Two days before, I had gone to one of those ultra-super-mega stores, one of those ones in a building the approximate size of a neighborhood. You pay a fee every year, and in return you get to buy unusably enormous quantities of things at a substantial savings.
Such places usually depress me, but they are good for finding (large amounts of) food that you usually cannot find at your local Schnuckbergs. On this particular trip, I nabbed a boneless leg of lamb, five pounds’ worth, that sold for a relatively thrifty $25. At five bucks a pound, it was less expensive than some ground beef.

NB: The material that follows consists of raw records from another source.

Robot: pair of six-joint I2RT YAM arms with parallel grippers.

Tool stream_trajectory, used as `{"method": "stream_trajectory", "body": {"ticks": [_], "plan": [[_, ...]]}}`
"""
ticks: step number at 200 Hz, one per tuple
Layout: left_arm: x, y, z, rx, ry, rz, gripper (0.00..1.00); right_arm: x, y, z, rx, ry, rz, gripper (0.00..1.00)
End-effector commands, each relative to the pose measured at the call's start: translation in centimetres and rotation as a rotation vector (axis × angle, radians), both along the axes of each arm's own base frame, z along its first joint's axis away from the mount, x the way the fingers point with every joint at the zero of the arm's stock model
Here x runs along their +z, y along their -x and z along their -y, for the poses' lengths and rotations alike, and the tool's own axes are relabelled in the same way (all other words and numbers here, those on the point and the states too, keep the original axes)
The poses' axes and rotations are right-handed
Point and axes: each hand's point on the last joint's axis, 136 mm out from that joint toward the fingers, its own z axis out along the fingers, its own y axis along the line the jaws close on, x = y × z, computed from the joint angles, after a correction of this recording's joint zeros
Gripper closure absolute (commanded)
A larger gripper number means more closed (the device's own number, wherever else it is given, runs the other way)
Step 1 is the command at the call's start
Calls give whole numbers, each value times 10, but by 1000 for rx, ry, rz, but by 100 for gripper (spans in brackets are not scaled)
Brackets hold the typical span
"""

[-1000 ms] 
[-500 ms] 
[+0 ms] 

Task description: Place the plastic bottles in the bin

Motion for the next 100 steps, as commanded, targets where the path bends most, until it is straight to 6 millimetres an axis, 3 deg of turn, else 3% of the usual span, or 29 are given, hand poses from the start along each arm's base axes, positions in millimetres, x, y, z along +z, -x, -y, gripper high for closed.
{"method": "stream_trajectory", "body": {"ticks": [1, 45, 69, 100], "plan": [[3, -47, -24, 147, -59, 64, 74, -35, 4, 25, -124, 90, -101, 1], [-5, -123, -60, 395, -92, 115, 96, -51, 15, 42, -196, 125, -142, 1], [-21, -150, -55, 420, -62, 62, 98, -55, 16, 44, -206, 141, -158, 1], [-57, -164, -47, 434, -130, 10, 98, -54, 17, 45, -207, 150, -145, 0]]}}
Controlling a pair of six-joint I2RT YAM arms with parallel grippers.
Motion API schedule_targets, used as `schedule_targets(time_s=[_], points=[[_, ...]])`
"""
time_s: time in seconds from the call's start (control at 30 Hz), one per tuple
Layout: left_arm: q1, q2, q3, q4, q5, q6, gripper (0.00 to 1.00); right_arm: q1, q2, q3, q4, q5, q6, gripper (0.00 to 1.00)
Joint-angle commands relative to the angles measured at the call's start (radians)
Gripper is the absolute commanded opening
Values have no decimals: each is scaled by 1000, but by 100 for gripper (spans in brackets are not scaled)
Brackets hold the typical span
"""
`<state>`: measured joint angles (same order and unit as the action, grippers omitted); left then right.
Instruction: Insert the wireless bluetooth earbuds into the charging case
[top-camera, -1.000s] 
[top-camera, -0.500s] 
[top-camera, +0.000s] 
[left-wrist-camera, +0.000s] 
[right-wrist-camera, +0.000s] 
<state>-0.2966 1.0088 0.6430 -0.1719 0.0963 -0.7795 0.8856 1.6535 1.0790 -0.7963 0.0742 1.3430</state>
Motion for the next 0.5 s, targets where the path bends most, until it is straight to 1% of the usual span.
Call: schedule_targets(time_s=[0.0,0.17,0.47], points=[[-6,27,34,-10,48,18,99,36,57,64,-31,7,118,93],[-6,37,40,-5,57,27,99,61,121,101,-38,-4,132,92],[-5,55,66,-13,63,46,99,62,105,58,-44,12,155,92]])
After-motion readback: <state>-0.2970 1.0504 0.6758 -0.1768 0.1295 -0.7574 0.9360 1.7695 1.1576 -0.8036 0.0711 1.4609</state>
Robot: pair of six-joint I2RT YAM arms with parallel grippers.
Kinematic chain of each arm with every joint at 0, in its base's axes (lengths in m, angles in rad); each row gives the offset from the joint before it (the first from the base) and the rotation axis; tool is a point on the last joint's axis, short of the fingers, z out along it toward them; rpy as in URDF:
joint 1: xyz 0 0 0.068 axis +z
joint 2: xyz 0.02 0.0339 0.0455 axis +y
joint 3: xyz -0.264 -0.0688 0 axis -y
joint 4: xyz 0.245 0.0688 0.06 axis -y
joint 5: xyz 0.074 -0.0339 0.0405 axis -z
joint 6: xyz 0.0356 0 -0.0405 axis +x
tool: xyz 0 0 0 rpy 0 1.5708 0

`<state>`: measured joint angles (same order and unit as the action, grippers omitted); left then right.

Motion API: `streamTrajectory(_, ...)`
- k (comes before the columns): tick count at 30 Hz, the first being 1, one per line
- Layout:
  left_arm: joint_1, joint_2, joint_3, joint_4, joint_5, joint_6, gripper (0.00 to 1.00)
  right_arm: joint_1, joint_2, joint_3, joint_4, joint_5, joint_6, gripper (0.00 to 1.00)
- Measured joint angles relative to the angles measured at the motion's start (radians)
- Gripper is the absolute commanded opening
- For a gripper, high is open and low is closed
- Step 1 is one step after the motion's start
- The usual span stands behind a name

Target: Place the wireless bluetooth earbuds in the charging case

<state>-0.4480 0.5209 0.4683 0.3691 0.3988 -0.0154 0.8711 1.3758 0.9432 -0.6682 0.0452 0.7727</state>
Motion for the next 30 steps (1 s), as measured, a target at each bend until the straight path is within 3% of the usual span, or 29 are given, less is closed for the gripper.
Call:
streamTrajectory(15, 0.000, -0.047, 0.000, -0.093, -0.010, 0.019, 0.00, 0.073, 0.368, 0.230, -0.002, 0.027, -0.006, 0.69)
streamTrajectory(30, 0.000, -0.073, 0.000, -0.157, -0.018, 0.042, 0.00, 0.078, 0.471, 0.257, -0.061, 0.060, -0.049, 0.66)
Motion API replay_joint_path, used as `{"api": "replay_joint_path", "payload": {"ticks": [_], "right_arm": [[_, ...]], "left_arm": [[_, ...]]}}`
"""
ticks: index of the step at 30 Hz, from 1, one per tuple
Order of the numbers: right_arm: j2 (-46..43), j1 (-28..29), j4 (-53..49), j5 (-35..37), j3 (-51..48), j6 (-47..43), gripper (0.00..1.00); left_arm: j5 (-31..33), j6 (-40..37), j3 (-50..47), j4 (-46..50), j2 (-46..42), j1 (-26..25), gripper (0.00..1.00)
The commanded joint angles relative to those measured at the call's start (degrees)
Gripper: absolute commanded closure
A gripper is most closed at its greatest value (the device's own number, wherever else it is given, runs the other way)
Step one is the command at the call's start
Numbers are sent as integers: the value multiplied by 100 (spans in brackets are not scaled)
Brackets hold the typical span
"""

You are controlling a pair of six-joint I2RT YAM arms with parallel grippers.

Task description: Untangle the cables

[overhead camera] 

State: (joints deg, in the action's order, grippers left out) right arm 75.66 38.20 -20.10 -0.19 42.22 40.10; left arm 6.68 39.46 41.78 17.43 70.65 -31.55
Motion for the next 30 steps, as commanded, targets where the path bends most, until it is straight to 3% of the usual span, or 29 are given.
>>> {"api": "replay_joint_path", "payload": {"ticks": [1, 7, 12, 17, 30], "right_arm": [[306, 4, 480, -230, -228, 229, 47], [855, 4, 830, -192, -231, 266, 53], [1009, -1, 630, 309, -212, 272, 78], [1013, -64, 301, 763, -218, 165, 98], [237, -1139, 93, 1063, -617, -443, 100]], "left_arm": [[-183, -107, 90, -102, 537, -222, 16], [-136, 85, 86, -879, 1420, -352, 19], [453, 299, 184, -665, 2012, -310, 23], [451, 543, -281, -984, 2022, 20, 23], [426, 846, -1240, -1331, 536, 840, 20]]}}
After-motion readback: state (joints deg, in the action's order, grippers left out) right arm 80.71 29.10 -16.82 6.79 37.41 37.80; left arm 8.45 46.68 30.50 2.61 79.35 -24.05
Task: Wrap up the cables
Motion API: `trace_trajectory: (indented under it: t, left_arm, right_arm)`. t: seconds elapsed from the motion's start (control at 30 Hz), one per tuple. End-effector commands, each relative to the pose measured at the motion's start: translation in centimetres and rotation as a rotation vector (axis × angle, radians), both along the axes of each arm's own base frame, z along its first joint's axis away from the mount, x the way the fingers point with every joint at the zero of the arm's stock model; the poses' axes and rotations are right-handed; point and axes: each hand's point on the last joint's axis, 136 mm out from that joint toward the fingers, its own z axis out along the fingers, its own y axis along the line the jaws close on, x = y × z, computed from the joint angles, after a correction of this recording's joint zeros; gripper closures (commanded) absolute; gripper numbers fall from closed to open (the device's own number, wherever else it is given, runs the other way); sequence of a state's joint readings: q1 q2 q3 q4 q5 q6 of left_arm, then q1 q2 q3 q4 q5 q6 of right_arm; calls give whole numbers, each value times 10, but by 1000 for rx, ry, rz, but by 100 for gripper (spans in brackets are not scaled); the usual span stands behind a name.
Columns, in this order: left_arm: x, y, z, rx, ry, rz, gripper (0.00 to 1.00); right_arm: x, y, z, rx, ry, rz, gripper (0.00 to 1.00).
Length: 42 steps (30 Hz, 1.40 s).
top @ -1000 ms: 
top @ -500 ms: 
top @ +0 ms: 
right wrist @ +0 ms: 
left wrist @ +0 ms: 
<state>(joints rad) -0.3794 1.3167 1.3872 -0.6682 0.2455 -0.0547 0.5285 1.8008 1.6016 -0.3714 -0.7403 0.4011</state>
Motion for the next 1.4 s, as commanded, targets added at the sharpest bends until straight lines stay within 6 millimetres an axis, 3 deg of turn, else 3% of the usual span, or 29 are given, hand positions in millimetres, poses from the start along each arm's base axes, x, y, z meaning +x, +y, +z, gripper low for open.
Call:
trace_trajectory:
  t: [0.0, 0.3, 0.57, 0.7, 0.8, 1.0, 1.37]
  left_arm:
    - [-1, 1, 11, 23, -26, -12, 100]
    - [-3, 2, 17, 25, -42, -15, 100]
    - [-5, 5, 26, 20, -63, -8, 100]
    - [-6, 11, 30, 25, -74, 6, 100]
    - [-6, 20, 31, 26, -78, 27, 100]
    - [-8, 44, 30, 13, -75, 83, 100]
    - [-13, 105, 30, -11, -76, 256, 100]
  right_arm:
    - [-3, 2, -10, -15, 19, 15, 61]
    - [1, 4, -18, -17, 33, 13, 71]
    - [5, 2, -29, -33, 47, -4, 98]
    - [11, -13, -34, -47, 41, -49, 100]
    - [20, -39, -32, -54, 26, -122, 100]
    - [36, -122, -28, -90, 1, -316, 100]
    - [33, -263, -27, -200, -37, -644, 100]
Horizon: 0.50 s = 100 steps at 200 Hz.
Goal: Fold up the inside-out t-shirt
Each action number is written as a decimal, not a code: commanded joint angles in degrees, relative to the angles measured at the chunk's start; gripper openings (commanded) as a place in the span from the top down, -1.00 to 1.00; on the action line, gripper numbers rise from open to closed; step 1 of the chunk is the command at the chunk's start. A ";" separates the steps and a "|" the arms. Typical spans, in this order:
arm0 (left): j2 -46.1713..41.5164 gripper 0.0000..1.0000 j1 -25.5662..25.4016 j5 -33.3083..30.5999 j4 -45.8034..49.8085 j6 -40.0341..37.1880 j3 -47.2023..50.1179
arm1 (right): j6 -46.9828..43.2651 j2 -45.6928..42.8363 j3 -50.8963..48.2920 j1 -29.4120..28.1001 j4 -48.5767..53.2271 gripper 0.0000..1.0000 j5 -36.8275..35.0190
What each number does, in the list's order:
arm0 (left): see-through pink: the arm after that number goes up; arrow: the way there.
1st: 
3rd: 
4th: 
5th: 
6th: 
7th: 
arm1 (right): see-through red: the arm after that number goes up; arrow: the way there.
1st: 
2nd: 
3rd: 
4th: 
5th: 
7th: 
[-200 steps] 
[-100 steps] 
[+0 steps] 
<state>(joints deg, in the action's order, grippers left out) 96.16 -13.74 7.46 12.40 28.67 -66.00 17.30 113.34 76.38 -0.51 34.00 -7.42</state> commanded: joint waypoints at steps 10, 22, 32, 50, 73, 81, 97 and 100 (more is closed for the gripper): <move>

I had a plan. I was going to coat it in Dijon mustard, garlic and fresh rosemary, essentially making a grilled version of Julia Child’s estimable Gigot a la Moutarde. But plans are meant to be ignored, especially when you stumble upon a Steven Raichlen recipe for Méchoui, a Moroccan method of grilling lamb that has been smeared with a paste made from butter, paprika, cumin and mint.
It was fabulous. Truly fabulous. And not only was it fabulous that night, while it still gave off a fragrant heat, it continued to be fabulous after it had been refrigerated and sliced and laid with mustard, lettuce and tomatoes on top of sliced ciabatta rolls — ciabatta, because the bakery was out of semolina bread.
And that is why I could not join my friends and colleagues who were pleading with such a combination of admiration and quiet despair. I had other plans, and they involved eating cold grilled-lamb sandwiches by myself at my desk.
Actually, I ate them in the office test kitchen, which is easier to clean, but you get my drift.
For the vast majority of my career, I ate lunch out every day. It was a perk of working, a lovely way to break up the workday. And with no children to my name — no dance lessons, no soccer games — I could afford the cost.
My father ate lunch out every day that he worked, and that always seemed to me to be the ultimate sign of being grown up. Once you were an adult, you could go out to eat lunch.
So I did. And because newsrooms are crowded places, or they were, and full of interesting people, I almost always found a colleague or colleagues with whom I could dine.
But times change. Bills pile up, money tightens. And significantly, restaurant inflation began to outpace raises. And no one goes into newspapers to get rich.
So recently, in just the last couple of years, I have cut back on my restaurant lunches, way back. I’m down now to one lunch out a week; it’s a bit of a treat, a perk, an affirmation that I am, despite the evidence, a grown-up.
The other four days of the week, I just have to suffer. I have to get by, as best as I can, on sandwiches made from cold, grilled lamb on ciabatta.
It’s roughing it, I know, but I will get by. That’s just what happens when they run out of semolina.